Der zweite und der dritte Einwand wurden von einem Vertreter von M-Net und einer Vertreterin der Stadtwerke sofort widerlegt. M-Net betreibt ein flächendeckendes Glasfasernetz in München und hat nach eigener Aussage ein erhebliches wirtschaftliches Interesse daran, dieses Netz mit dem Anschluss von 5G-Mikrozellen zusätzlich auszulasten. Zugleich können die Stadtwerke den Strom für die Mikrozellen liefern und zum Teil auch weitere geeignete Mobilfunkstandorte auf ihren Liegenschaften anbieten. Im Übrigen werde Sharing in München mit seiner hohen Mobilfunknachfrage anders als im ländlichen Raum von den Netzbetreibern bislang nicht praktiziert.

Aus meiner Sicht ist es stimmig, die Stadtwerke am 5G-Ausbau zu beteiligen. Wie von der SPD-Fraktion zu Recht angemerkt, gehört ein leistungsfähiger Mobilfunk zur Daseinsvorsorge. Ein starker öffentlicher Einfluss ist daher genauso wichtig wie in anderen Bereichen der öffentlichen Infrastruktur (Strom, Wasser, Gesundheit, etc.). Die Bedenken der ÖDP, dass dadurch rechtliche Probleme zu erwarten seien, halte ich im Grundsatz nicht für gerechtfertigt, da M-Net nicht als Wettbewerber der Mobilfunkbetreiber auftritt, sondern als Grundlagenanbieter für den Aufbau der weiteren Infrastruktur. Trotzdem sind Interessenkollisionen nicht ganz ausgeschlossen, wenn die Stadtwerke einerseits den Genehmigungsprozess für neue Anlagen koordinieren sollen und andererseits daran auch wirtschaftlich partizipieren wollen.

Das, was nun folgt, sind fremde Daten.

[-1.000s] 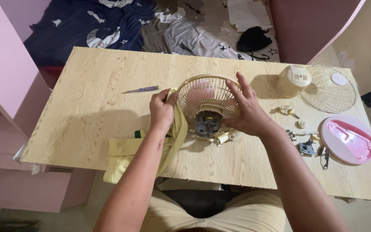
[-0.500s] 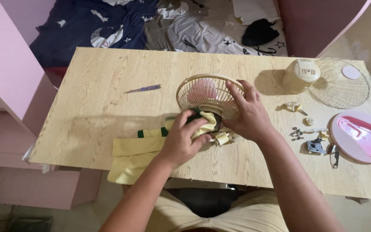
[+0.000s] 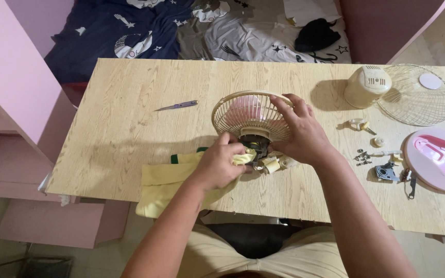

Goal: The person disassembles a small electric fan on a wooden table, removing the front grille and motor housing components. They then wipe the fan blades and grille with a cloth. The clip ends before reassembly is completed.

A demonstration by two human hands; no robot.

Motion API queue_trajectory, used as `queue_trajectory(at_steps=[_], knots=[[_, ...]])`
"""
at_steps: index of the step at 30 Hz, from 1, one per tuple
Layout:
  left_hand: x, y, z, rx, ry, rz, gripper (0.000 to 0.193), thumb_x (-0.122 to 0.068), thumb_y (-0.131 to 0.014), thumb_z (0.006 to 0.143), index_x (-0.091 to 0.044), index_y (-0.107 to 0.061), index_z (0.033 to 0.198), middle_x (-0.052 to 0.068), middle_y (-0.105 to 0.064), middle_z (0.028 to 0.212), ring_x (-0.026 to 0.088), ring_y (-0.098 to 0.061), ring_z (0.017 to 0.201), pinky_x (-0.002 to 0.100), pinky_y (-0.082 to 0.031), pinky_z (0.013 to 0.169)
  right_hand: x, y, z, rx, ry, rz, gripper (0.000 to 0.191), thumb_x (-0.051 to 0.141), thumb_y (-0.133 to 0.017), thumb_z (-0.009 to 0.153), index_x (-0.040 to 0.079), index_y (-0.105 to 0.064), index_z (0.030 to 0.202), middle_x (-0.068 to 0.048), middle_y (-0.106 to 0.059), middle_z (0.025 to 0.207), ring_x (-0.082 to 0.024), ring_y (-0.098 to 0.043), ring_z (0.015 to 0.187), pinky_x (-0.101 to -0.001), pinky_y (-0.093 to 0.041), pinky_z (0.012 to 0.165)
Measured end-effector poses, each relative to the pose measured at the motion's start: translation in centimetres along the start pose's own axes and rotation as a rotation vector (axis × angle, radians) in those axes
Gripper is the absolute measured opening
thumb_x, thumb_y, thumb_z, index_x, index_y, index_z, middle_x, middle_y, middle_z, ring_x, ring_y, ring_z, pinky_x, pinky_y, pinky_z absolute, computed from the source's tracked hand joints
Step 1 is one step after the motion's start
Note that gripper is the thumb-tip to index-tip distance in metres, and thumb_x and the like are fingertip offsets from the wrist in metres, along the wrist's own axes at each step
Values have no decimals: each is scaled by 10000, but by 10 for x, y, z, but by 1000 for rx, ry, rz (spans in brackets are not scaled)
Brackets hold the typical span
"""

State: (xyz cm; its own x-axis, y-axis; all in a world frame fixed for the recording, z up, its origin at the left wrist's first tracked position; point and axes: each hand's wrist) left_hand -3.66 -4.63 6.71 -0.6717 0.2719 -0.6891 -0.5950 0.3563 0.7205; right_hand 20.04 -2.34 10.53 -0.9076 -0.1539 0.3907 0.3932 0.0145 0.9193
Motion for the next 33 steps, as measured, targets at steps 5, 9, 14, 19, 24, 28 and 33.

Auch die Festlegung auf Mikrozellen als bevorzugtes Infrastrukturelement für den 5G-Netzaufbau finde ich richtig. Wie vom Vertreter von M-Net bereits früher ausgeführt, können damit Netzwerke aufgebaut werden, die eine hohe Leistungsfähigkeit mit geringsten Eingriffen in das Stadtbild verbinden. Das ist die richtige Zielvorgabe für den weiteren Mobilfunkausbau in einer dicht besiedelten Großstadt wie München mit seiner historisch gewachsenen Architektur.

Zweifelhaft ist allerdings weiterhin, wie der Stillstand in der Verwaltung bei den anstehenden Genehmigungsverfahren überwunden werden kann. Dieser Punkt, der ja der Ausgangspunkt der Vorlage gewesen ist, scheint immer noch ungelöst. Das ist schade, denn die Diskussion im Stadtrat hat auch gezeigt, dass es neben dem in weiter Ferne liegenden autonomen Fahren auch andere Anwendungen gibt, die von schnellem Mobilfunk profitieren werden und damit auch neue wirtschaftliche Nutzungsmöglichkeiten mit sich bringen.